One principle matters here: compliance with standard specifications does not dispense from the obligation to carry out the risk assessment. Standards and risk assessment are complementary. You need both.
A machinery example: making it concrete
Consider a team developing a compact industrial packaging machine with a rotary mechanism and an operator feed station. The machine will be sold into the EU market under the team's own brand. Here is how ISO 12100 applies in practice.
Define limits. The team specifies the intended use: automated packaging of consumer goods, operated by trained personnel, in an industrial environment. Foreseeable misuse includes operators reaching into the feed area during a jam without following the lockout procedure. The machine is expected to operate for 15 years with scheduled maintenance every 2,000 hours.
Identify hazards. Systematic review across all lifecycle phases identifies, among others: entanglement hazard from the rotary mechanism during operation, crushing hazard at the feed station during clearing of jams, electrical hazard from the drive system during maintenance, and ergonomic hazards from the operator interface during extended use.

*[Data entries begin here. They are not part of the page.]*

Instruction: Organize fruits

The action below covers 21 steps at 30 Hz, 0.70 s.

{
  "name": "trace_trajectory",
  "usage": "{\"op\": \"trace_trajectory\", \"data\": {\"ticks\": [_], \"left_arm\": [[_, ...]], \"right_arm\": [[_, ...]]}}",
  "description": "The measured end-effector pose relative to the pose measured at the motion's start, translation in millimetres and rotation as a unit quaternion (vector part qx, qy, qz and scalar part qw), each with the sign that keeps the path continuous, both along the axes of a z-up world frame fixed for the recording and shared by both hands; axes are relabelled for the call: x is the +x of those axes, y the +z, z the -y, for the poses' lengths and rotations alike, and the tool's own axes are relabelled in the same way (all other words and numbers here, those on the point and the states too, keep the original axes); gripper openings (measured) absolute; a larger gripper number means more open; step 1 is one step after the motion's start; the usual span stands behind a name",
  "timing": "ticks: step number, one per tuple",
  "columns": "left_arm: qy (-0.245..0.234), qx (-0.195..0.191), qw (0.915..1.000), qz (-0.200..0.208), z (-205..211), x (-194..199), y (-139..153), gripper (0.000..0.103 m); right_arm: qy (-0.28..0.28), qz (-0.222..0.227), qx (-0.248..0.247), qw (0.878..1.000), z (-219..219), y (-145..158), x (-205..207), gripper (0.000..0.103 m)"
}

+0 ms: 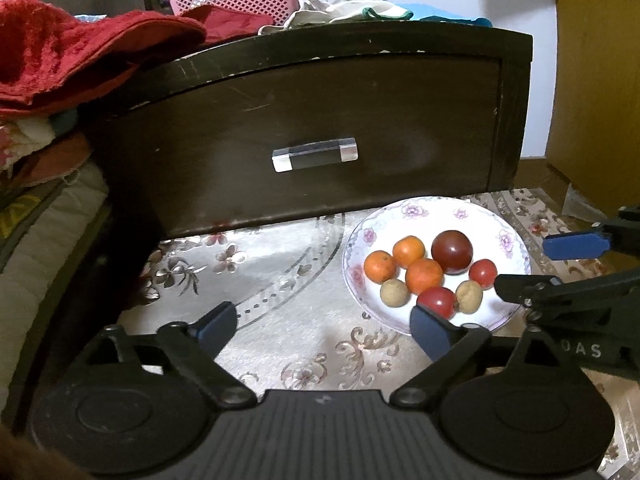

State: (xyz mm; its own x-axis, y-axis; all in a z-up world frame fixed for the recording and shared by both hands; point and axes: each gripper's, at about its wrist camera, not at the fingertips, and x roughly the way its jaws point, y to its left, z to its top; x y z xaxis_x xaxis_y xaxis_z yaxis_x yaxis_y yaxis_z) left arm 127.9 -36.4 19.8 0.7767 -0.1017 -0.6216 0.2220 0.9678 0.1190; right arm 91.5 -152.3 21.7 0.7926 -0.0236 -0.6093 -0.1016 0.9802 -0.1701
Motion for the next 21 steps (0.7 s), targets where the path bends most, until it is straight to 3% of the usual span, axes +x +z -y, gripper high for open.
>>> {"op": "trace_trajectory", "data": {"ticks": [21], "left_arm": [[0.016,-0.008,0.9998,-0.007,-5,-27,-1,0.103]], "right_arm": [[-0.01,0.001,0.007,1.0,-4,2,-27,0.05]]}}
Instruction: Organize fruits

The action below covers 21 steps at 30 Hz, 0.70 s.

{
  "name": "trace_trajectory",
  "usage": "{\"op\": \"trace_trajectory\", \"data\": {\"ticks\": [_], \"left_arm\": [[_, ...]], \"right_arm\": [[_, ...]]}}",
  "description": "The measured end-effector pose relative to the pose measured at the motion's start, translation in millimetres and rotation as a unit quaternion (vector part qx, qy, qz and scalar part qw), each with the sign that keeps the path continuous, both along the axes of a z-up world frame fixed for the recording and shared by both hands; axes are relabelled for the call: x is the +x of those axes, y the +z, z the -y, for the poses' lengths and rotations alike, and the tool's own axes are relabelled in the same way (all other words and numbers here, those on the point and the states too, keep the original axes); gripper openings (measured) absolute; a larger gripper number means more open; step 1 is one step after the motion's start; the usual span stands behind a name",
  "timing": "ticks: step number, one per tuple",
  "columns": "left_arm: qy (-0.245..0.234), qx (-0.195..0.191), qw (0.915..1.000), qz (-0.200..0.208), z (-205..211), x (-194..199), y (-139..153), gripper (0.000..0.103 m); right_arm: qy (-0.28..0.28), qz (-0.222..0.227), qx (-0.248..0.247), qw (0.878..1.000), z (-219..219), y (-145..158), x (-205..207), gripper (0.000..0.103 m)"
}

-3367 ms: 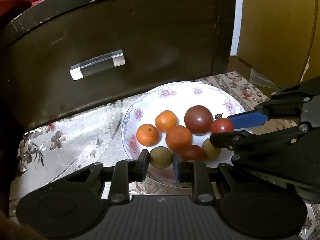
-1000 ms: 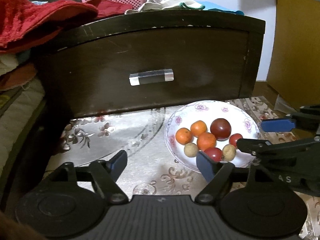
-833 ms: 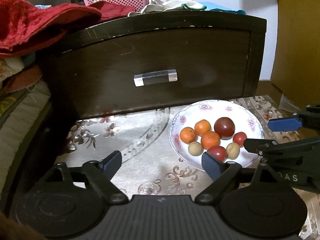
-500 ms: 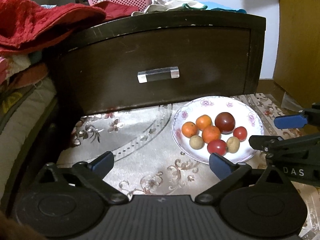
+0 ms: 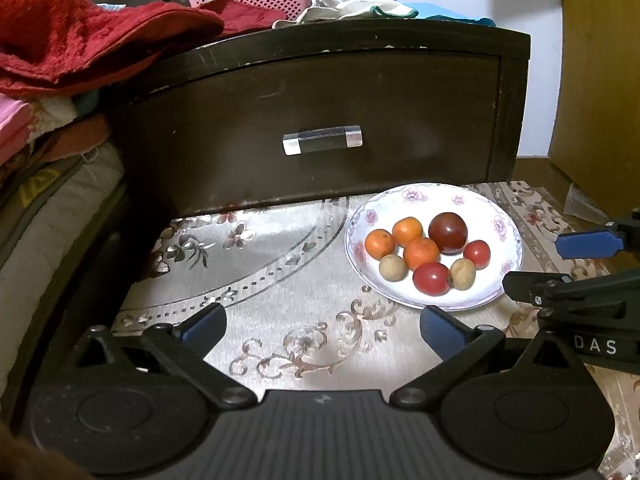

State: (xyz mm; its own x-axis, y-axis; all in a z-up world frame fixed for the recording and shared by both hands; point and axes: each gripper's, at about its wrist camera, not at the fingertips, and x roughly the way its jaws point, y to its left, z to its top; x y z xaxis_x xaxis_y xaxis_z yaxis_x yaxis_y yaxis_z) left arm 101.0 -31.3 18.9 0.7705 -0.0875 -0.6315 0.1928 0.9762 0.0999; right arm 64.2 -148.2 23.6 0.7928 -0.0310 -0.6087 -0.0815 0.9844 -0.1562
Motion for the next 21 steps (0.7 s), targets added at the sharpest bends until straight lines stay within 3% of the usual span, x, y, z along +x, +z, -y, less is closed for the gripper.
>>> {"op": "trace_trajectory", "data": {"ticks": [21], "left_arm": [[-0.001,-0.001,1.0,-0.009,0,-30,-1,0.103]], "right_arm": [[-0.015,-0.011,0.007,1.0,-4,-1,-29,0.051]]}}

Estimate and evaluate risk - one hazard through the full cycle. Take the entanglement hazard at the rotary mechanism. Severity: irreversible injury (potential loss of fingers or hand). Probability: possible - the mechanism is exposed during normal operation and operators work near it continuously. The risk is evaluated as unacceptable.
Reduce - applying the hierarchy. The team first redesigns the mechanism geometry to reduce exposure to the rotating parts. Then it adds a fixed guard with an interlocked panel. Finally, it documents the remaining residual risk and the lockout procedure in the instructions.

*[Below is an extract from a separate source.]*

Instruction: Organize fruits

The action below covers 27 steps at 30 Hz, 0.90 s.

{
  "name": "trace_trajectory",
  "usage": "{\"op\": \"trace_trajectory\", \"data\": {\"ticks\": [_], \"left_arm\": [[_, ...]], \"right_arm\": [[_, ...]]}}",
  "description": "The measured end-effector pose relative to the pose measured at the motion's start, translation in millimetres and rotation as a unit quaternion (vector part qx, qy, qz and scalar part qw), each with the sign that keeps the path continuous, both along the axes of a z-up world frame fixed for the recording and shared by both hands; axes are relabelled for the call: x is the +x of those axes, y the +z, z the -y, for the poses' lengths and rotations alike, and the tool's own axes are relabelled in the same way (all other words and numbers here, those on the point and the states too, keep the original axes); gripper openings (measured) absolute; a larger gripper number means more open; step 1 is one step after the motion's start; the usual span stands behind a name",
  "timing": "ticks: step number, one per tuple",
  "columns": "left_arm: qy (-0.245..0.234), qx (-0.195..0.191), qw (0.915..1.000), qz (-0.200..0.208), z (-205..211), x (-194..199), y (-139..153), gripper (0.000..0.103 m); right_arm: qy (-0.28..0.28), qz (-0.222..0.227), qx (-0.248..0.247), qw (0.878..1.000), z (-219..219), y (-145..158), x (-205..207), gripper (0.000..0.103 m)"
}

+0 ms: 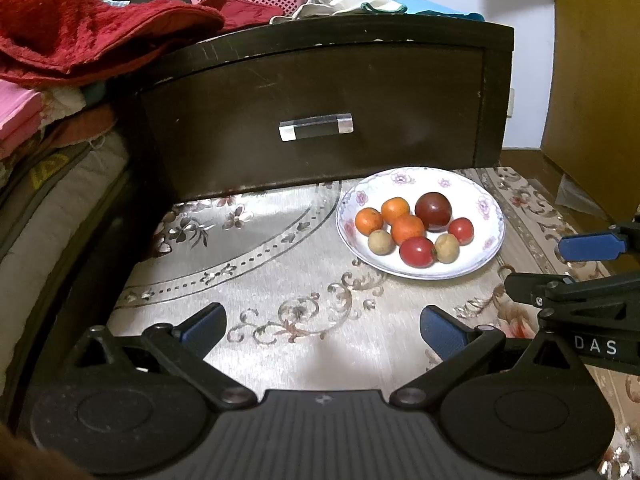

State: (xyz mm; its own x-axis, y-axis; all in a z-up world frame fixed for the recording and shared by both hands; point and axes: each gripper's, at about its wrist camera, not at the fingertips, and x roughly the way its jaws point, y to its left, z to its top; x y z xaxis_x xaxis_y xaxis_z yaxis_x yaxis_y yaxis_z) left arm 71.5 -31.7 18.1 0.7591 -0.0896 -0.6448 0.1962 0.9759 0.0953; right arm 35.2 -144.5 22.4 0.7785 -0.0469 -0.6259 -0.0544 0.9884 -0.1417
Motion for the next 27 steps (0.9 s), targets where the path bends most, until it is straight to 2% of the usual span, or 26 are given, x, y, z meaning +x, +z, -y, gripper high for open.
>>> {"op": "trace_trajectory", "data": {"ticks": [27], "left_arm": [[-0.003,0.011,0.9999,-0.012,-1,-44,-6,0.103]], "right_arm": [[-0.013,-0.02,0.001,1.0,-8,-9,-42,0.052]]}}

That one hazard should leave a traceable record of the initial estimate, the design change, the protective measure, the re-assessed risk, and the residual risk communicated to the user.
The takeaway
Risk assessment under ISO 12100 is a structured, iterative engineering process. It is not a form to fill in at the end of a project. It defines which legal requirements apply, drives design decisions, determines what needs to be tested, and feeds directly into the technical file that supports the declaration of conformity.

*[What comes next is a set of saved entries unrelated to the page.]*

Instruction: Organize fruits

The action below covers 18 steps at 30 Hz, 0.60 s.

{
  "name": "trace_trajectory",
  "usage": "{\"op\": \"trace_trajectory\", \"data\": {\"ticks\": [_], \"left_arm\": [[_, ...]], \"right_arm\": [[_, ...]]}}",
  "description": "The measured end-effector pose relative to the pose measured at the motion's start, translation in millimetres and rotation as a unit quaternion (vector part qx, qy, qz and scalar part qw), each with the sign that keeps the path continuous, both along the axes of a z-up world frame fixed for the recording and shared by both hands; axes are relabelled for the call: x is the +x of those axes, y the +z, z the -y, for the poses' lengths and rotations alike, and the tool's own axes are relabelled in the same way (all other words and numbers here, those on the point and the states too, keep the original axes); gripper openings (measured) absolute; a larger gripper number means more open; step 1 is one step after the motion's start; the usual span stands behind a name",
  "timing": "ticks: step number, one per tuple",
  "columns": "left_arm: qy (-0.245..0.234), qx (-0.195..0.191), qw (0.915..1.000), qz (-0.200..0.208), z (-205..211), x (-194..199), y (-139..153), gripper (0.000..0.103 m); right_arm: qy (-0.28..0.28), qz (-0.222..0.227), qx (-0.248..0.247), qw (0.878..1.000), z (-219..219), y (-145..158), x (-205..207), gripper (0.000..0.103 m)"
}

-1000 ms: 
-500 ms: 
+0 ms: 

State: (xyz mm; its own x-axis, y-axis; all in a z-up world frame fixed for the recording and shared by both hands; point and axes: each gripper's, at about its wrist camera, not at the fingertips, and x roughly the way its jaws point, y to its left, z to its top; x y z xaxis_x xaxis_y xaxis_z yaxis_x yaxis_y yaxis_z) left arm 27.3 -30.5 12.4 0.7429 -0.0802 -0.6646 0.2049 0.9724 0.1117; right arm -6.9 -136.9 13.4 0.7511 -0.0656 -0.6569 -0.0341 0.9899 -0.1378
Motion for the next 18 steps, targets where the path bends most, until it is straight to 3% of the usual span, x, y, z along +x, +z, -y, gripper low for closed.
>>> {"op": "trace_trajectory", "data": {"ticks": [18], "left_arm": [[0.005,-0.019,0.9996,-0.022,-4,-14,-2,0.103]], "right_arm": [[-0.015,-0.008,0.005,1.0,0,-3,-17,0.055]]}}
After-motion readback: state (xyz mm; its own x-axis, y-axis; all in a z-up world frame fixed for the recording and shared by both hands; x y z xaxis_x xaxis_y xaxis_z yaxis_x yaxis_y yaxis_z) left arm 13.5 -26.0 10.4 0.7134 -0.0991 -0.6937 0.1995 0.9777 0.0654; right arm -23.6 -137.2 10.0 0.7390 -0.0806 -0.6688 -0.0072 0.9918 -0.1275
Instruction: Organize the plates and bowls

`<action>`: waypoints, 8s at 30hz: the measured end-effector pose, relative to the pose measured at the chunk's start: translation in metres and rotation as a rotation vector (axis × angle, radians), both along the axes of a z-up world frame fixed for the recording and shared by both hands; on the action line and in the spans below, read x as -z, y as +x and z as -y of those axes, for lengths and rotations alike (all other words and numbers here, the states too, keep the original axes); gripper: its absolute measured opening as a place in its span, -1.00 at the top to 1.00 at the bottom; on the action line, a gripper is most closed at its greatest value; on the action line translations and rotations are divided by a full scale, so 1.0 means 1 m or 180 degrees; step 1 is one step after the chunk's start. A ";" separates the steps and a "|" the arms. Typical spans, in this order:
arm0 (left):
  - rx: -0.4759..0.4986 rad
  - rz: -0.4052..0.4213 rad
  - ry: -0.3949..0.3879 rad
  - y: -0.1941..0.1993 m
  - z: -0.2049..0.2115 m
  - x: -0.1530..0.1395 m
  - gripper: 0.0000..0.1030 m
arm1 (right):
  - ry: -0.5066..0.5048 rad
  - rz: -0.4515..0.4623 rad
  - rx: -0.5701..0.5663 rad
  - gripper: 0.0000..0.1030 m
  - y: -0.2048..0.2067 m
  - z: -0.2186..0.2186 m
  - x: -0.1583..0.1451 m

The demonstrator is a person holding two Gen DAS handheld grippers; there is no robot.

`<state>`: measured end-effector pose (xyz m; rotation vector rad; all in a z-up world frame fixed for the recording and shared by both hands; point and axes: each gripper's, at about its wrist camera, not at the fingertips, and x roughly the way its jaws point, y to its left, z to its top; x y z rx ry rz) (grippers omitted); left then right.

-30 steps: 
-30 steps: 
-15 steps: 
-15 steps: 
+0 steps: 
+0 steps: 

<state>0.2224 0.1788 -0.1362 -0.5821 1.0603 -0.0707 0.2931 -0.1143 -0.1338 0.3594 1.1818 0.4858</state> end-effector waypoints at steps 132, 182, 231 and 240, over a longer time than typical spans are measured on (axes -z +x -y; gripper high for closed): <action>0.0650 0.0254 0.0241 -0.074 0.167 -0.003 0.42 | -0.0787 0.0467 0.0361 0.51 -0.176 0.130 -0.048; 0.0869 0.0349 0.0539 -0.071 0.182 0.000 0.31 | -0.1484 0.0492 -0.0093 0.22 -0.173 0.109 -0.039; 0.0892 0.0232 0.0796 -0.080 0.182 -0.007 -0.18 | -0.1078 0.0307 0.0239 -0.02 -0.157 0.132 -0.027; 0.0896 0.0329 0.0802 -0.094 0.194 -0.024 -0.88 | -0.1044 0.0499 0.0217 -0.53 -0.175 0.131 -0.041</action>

What makes it difficult in practice is not the methodology. It is managing the methodology across a real project, with multiple contributors, evolving designs, and the need to maintain traceability and version control over months or years. Teams that manage this work in fragmented, disconnected tools spend more time maintaining documentation than doing engineering analysis - and produce weaker evidence for their technical file.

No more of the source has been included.